Problems are intractable when they “can be solved, but not fast enough for the solution to be usable” [Hopcroft, Motwani & Ullman, 2007]. NP-complete problems are commonly said to be intractable; however, the reality is more complex. All known algorithms for solving NP-complete problems require exponential time in the worst case; however, these algorithms nevertheless solve many problems of practical importance astoundingly quickly, and are hence relied upon in a broad range of applications. The propositional satisfiability problem (SAT) serves as a good example. The FCC's multi-billion dollar spectrum auctions operate by solving hundreds of thousands of SAT-encoded graph coloring problems, typically each involving tens of thousands of variables and millions of constraints. These instances can often be solved in seconds, even though the same solvers can be stymied by hand-crafted instances involving only hundreds of variables. Clearly, we could benefit from a more nuanced understanding of algorithm behaviour than is offered by asymptotic, worst-case analysis.
This tutorial is focused on the question most relevant to an end user: “How hard is it to solve a given family of problem instances, using the best available methods?” Formal, complexity-theoretic analysis of this question seems hopeless: the best available algorithms are highly complex (and, in some cases, only available in compiled form), and instance distributions representative of practical applications are heterogeneous and richly structured.

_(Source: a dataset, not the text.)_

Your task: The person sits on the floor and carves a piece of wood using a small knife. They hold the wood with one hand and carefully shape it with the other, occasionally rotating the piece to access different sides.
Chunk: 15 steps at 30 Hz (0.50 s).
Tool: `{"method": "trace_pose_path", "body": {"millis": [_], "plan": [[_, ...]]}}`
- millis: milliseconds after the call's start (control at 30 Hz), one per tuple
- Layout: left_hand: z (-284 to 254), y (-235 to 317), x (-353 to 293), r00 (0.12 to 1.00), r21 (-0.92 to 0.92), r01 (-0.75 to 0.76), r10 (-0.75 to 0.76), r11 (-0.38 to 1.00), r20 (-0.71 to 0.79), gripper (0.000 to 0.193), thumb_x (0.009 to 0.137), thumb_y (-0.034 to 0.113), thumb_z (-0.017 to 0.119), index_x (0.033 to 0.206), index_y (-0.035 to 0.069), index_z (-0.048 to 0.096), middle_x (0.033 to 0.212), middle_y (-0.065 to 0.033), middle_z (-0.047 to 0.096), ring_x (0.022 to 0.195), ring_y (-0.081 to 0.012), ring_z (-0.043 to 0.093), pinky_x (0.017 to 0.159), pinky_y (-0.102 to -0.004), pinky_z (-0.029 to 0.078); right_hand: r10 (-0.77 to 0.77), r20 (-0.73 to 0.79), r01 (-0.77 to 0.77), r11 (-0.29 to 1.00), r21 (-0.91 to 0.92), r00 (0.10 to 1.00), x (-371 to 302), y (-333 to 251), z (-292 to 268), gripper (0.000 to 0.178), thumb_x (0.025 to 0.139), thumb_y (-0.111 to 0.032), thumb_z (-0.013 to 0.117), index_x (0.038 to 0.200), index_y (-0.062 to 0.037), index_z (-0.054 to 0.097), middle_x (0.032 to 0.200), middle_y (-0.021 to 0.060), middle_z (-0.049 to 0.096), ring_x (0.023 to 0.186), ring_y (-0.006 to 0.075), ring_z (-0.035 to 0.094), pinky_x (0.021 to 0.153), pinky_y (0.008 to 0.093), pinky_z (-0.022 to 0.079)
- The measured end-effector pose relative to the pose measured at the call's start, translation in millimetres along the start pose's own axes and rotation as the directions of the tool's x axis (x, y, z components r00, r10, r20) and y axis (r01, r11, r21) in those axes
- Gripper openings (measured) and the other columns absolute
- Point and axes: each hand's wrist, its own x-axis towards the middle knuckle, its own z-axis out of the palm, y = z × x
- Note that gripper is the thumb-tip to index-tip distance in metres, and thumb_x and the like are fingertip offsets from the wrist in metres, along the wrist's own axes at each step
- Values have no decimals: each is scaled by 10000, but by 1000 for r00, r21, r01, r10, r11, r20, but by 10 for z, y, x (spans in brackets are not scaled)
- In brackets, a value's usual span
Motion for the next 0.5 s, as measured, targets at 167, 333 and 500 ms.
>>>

For this reason, we turn to statistical, rather than combinatorial, analysis. The main claim of this tutorial is that rigorous statistical methods can characterize algorithm runtime with high levels of confidence. More specifically, this article surveys over a decade of research showing how to build empirical hardness models (EHMs) that, given a new problem instance, estimate the runtime of an algorithm in low-order polynomial time. We have shown that it is possible to build quite accurate models for different NP-complete problems (we have studied SAT, combinatorial auction winner determination, mixed integer programming, and the traveling salesman problem), distributions of problem instances (we have considered dozens), solvers (again, dozens). We have robustly found that even very succinct EHMs can achieve high accuracies, meaning that they describe simple relationships between instance characteristics and algorithm runtime. This makes our approach important even for theoretically inclined computer scientists who prefer proofs to experimental findings: EHMs can uncover new, simple relationships between instance characteristics and runtime, and thereby catalyze new theoretical work.
The tutorial will emphasize ways that EHMs contribute to our understanding of NP-complete problems; however, they are also useful ina variety of practical applications. Most straightforwardly, they can aid the distribution of problem instances across a cluster, or predict how long a run will take to complete. More interestingly, they can (1) be leveraged to automatically make benchmark distributions more challenging; (2) be used to combine a set of high-variance algorithms into an “algorithm portfolio” that outperforms its constituents; and (3) aid in the configuration (or “tuning”) of highly parameterized algorithms for good performance on given instance distributions. If time permits, I'll briefly discuss each of these applications. In particular, I'll explain how we leveraged ideas (2) and (3) to build the SAT solver portfolios that clear the FCC auctions.
The first session of this mini course will take place on Thursday, August 25th, 2016 1:30 pm – 2:30 pm.